**PROBLEM:** If a line in the records below holds the string "curtain", count it; give only the total.
Segment Start: GIVEN RECORDS
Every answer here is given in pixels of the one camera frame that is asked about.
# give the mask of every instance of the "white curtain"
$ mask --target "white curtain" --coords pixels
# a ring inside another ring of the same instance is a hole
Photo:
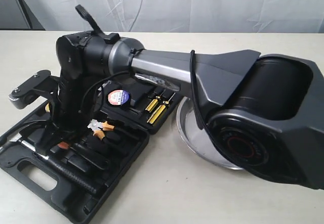
[[[25,0],[46,30],[89,29],[83,5],[104,31],[324,32],[324,0]]]

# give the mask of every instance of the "table surface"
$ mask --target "table surface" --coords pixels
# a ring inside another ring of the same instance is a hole
[[[13,88],[35,72],[59,75],[56,39],[67,32],[0,31],[0,113],[3,133],[38,103],[17,110]],[[122,33],[147,49],[219,54],[253,49],[315,61],[324,71],[324,34]],[[91,223],[323,223],[324,191],[263,181],[196,156],[169,117]],[[1,223],[69,223],[0,171]]]

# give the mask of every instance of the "tool kit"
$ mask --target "tool kit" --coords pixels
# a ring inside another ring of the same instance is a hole
[[[44,83],[43,74],[40,71],[39,77],[24,84]],[[26,99],[25,95],[30,97],[32,90],[24,84],[18,87],[22,97],[16,98],[17,102]],[[79,141],[62,141],[46,156],[35,150],[42,127],[24,125],[49,120],[48,101],[12,128],[19,131],[9,130],[10,137],[7,133],[2,136],[8,141],[0,148],[0,167],[72,223],[88,223],[93,218],[145,148],[149,135],[160,129],[182,99],[172,91],[137,82],[121,85],[109,81],[99,90],[95,117]],[[55,179],[56,187],[46,191],[32,181],[24,174],[29,166]]]

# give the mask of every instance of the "robotic arm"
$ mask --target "robotic arm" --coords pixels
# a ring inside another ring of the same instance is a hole
[[[324,189],[324,80],[314,62],[251,50],[150,51],[136,39],[104,34],[82,6],[76,10],[93,30],[57,40],[61,74],[37,151],[80,135],[103,82],[137,80],[191,98],[198,126],[234,164],[267,181]],[[15,104],[17,97],[13,91]]]

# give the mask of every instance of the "yellow screwdriver handle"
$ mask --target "yellow screwdriver handle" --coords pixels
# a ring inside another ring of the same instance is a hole
[[[163,111],[166,109],[166,105],[160,105],[154,113],[151,115],[151,117],[148,119],[148,123],[154,124],[154,122],[157,120],[157,118],[163,113]]]
[[[157,106],[157,103],[158,103],[158,100],[157,100],[157,97],[155,99],[153,99],[149,105],[147,105],[146,107],[146,111],[148,112],[152,112],[152,110]]]

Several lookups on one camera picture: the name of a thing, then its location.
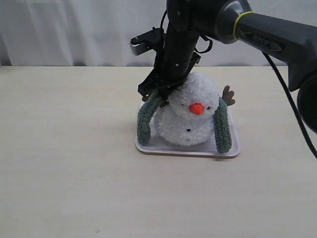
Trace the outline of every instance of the plush toy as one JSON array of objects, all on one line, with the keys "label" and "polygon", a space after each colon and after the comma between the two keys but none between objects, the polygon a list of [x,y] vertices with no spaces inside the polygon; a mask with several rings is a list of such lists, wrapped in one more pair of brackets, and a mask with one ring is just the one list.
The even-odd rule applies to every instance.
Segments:
[{"label": "plush toy", "polygon": [[227,153],[232,146],[227,107],[235,103],[233,95],[226,86],[221,97],[208,77],[192,72],[166,101],[158,91],[149,96],[138,114],[138,141],[148,144],[153,118],[159,136],[172,144],[197,145],[214,135],[218,153]]}]

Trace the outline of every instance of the white tray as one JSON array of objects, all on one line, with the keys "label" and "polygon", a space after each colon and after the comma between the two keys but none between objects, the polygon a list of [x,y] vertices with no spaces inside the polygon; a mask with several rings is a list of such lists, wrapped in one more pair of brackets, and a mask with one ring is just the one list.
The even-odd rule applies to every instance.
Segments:
[{"label": "white tray", "polygon": [[180,157],[208,157],[217,159],[231,159],[240,154],[241,146],[238,138],[237,130],[233,123],[232,113],[228,108],[229,127],[232,137],[231,150],[226,154],[217,153],[214,134],[211,134],[210,139],[204,143],[193,146],[179,146],[171,144],[161,138],[153,125],[153,120],[150,122],[151,139],[146,146],[142,146],[135,137],[136,148],[143,154],[147,155],[166,155],[166,156],[180,156]]}]

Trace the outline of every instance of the yellow ring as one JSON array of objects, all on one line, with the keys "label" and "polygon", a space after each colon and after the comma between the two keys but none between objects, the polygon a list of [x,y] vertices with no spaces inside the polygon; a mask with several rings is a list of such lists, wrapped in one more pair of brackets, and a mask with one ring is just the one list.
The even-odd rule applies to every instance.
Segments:
[{"label": "yellow ring", "polygon": [[241,19],[242,16],[246,15],[246,14],[250,14],[250,13],[254,13],[253,11],[246,11],[246,12],[243,12],[242,14],[240,14],[238,16],[238,18],[236,19],[236,21],[234,22],[234,26],[233,26],[233,37],[238,40],[238,38],[236,37],[236,31],[237,31],[237,25],[238,25],[238,22],[239,20]]}]

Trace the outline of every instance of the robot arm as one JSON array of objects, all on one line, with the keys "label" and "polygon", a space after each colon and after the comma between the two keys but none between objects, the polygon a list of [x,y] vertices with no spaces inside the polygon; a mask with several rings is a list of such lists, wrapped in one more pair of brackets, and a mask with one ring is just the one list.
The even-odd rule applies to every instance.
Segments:
[{"label": "robot arm", "polygon": [[300,114],[317,133],[317,27],[254,13],[247,0],[167,0],[167,16],[166,34],[153,29],[131,40],[135,55],[158,53],[140,94],[168,94],[183,82],[200,59],[195,47],[201,35],[224,44],[242,41],[288,65],[288,89],[300,89]]}]

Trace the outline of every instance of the orange nose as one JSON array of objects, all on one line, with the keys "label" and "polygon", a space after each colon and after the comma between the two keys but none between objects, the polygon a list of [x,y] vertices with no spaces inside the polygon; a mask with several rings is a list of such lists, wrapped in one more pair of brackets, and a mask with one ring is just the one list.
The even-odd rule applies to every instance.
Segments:
[{"label": "orange nose", "polygon": [[191,113],[201,115],[203,113],[204,106],[200,103],[195,103],[189,106]]}]

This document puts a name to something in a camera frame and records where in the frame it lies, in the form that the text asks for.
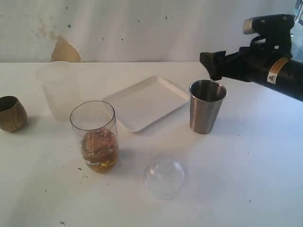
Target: wooden cup
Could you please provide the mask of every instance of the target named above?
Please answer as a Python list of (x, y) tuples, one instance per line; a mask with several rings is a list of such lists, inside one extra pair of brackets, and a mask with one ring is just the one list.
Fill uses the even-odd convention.
[(0, 98), (0, 128), (4, 131), (21, 129), (27, 121), (23, 105), (14, 96)]

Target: brown liquid
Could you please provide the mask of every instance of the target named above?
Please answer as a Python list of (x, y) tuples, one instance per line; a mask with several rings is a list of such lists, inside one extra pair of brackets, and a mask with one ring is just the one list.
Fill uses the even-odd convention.
[(89, 168), (104, 173), (117, 162), (118, 142), (111, 131), (88, 132), (81, 142), (81, 151)]

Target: white wall
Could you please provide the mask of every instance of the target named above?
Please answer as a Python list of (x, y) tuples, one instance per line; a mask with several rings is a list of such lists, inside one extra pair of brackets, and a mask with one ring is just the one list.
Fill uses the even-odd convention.
[(57, 35), (78, 50), (81, 61), (197, 61), (202, 51), (248, 45), (245, 19), (291, 13), (294, 5), (295, 0), (0, 0), (0, 62), (50, 61)]

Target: stainless steel cup
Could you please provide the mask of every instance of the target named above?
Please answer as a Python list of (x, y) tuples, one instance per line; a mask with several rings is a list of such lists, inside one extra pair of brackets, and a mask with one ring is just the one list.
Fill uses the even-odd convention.
[(214, 126), (226, 88), (212, 80), (198, 80), (189, 86), (190, 127), (199, 134), (208, 134)]

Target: cup rim
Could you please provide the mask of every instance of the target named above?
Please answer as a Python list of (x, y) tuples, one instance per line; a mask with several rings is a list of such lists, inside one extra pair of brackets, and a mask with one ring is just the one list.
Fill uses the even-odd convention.
[[(95, 128), (95, 129), (81, 129), (81, 128), (75, 126), (75, 125), (73, 124), (72, 120), (71, 120), (72, 114), (74, 113), (74, 111), (75, 111), (78, 107), (80, 107), (80, 106), (82, 106), (82, 105), (84, 105), (84, 104), (87, 104), (87, 103), (91, 103), (91, 102), (101, 102), (101, 103), (108, 104), (108, 105), (113, 109), (113, 112), (114, 112), (113, 117), (108, 121), (107, 124), (103, 125), (102, 127)], [(113, 106), (112, 106), (110, 103), (105, 102), (105, 101), (100, 101), (100, 100), (92, 100), (92, 101), (88, 101), (88, 102), (85, 102), (85, 103), (82, 103), (82, 104), (78, 105), (78, 106), (71, 112), (71, 115), (70, 115), (70, 123), (71, 123), (71, 125), (72, 125), (73, 127), (75, 127), (76, 129), (79, 129), (79, 130), (81, 130), (81, 131), (94, 131), (94, 130), (102, 129), (102, 128), (106, 127), (107, 125), (109, 125), (109, 124), (112, 122), (112, 120), (115, 118), (115, 116), (116, 116), (115, 109), (113, 108)]]
[(17, 103), (18, 103), (18, 101), (19, 101), (18, 98), (15, 97), (15, 96), (3, 96), (3, 97), (0, 97), (0, 100), (3, 99), (3, 98), (7, 98), (7, 97), (12, 97), (12, 98), (14, 98), (15, 101), (16, 101), (16, 103), (15, 103), (13, 106), (11, 106), (9, 109), (3, 110), (3, 111), (0, 110), (0, 113), (3, 113), (3, 112), (6, 112), (6, 111), (11, 110), (12, 108), (14, 108), (14, 107), (17, 105)]
[[(208, 81), (208, 82), (210, 82), (210, 83), (214, 83), (214, 84), (219, 85), (220, 87), (223, 87), (223, 89), (224, 89), (225, 92), (226, 92), (226, 95), (225, 95), (223, 98), (221, 98), (221, 99), (219, 99), (219, 100), (215, 100), (215, 101), (205, 101), (205, 100), (203, 100), (203, 99), (201, 99), (201, 98), (198, 98), (198, 97), (194, 96), (193, 93), (191, 92), (191, 87), (193, 86), (193, 84), (195, 84), (195, 83), (197, 83), (197, 82), (200, 82), (200, 81)], [(189, 86), (189, 93), (190, 93), (190, 95), (191, 95), (192, 97), (198, 99), (198, 100), (201, 101), (201, 102), (206, 102), (206, 103), (216, 103), (216, 102), (220, 102), (220, 101), (223, 101), (223, 100), (227, 97), (227, 89), (226, 89), (226, 87), (223, 86), (222, 84), (220, 84), (220, 83), (218, 83), (218, 82), (216, 82), (216, 81), (210, 80), (210, 79), (200, 79), (200, 80), (196, 80), (195, 82), (191, 83), (191, 85)]]

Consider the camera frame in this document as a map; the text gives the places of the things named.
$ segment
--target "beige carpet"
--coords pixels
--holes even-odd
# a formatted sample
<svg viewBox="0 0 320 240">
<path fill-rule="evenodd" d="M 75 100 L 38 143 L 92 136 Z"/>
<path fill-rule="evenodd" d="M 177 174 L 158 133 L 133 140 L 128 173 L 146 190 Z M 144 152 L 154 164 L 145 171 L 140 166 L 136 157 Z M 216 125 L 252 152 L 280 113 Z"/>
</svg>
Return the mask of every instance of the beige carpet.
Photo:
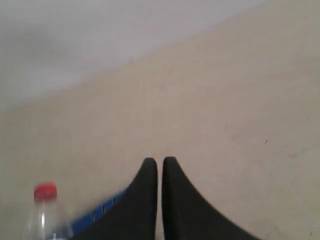
<svg viewBox="0 0 320 240">
<path fill-rule="evenodd" d="M 4 113 L 1 238 L 20 239 L 37 182 L 55 181 L 76 216 L 128 185 L 144 157 L 161 169 L 174 155 L 248 231 L 320 239 L 319 9 L 272 1 Z"/>
</svg>

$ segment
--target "white wall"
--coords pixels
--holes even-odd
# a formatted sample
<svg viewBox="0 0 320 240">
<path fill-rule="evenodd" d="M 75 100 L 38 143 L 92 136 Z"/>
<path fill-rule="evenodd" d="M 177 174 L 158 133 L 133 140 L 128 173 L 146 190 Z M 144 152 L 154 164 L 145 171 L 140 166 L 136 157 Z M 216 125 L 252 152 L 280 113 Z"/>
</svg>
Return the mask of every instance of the white wall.
<svg viewBox="0 0 320 240">
<path fill-rule="evenodd" d="M 0 111 L 264 0 L 0 0 Z"/>
</svg>

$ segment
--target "red bottle cap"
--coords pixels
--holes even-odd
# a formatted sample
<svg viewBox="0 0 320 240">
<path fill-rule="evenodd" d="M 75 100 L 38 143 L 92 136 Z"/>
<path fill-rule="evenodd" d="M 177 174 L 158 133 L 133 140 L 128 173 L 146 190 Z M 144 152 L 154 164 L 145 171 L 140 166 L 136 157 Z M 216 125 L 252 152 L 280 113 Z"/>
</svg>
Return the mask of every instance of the red bottle cap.
<svg viewBox="0 0 320 240">
<path fill-rule="evenodd" d="M 36 203 L 50 202 L 57 199 L 57 187 L 53 182 L 40 183 L 34 188 L 34 201 Z"/>
</svg>

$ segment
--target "plastic bottle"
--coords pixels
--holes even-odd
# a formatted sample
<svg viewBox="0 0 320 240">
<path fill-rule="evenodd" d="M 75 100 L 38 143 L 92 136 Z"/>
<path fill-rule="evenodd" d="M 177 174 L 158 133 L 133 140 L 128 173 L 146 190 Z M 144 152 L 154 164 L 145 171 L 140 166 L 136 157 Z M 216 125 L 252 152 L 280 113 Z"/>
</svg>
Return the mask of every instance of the plastic bottle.
<svg viewBox="0 0 320 240">
<path fill-rule="evenodd" d="M 57 201 L 54 183 L 42 183 L 34 189 L 34 209 L 24 232 L 24 240 L 67 240 L 73 231 L 62 205 Z"/>
</svg>

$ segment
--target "blue object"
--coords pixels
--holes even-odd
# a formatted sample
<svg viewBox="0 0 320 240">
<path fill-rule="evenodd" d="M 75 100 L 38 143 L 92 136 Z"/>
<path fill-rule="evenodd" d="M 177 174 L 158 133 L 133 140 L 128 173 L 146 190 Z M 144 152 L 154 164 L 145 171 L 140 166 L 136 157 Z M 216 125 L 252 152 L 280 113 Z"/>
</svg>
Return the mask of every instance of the blue object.
<svg viewBox="0 0 320 240">
<path fill-rule="evenodd" d="M 76 219 L 71 227 L 73 230 L 73 234 L 77 235 L 82 230 L 89 227 L 91 224 L 93 224 L 96 220 L 101 218 L 109 209 L 111 209 L 117 201 L 122 197 L 122 195 L 125 193 L 125 191 L 122 191 L 109 199 L 108 201 L 100 204 L 97 208 L 94 210 L 84 214 L 82 217 Z"/>
</svg>

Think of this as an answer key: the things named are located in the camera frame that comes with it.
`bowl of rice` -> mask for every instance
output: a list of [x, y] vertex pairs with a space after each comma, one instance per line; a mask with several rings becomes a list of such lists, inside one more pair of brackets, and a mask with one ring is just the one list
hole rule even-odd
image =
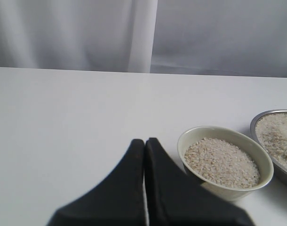
[[287, 109], [260, 113], [251, 121], [250, 131], [271, 157], [276, 177], [287, 185]]
[[254, 140], [230, 129], [189, 129], [179, 137], [177, 150], [185, 172], [227, 201], [247, 196], [273, 177], [267, 152]]

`cream bowl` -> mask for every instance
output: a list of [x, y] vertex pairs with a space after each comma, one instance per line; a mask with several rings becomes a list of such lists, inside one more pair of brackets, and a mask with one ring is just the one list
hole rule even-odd
[[[251, 156], [258, 166], [260, 172], [260, 182], [251, 188], [231, 188], [218, 185], [195, 172], [185, 161], [186, 150], [194, 143], [203, 138], [217, 138], [225, 140], [246, 152]], [[273, 163], [267, 152], [254, 140], [236, 131], [216, 126], [200, 126], [185, 131], [178, 139], [177, 150], [183, 167], [188, 176], [195, 179], [202, 187], [213, 194], [227, 200], [235, 201], [243, 198], [251, 192], [266, 186], [273, 177]]]

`rice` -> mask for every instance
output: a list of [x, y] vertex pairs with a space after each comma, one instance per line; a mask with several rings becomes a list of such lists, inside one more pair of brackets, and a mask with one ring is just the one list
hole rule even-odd
[[266, 151], [287, 169], [287, 113], [264, 116], [255, 132]]
[[185, 161], [202, 177], [226, 187], [250, 188], [260, 173], [251, 157], [224, 140], [204, 138], [185, 152]]

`bowl rim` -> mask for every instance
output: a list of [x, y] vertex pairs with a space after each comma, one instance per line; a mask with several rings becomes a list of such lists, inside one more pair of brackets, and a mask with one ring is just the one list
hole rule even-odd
Segment End: GIVEN RECORDS
**REPLY:** 2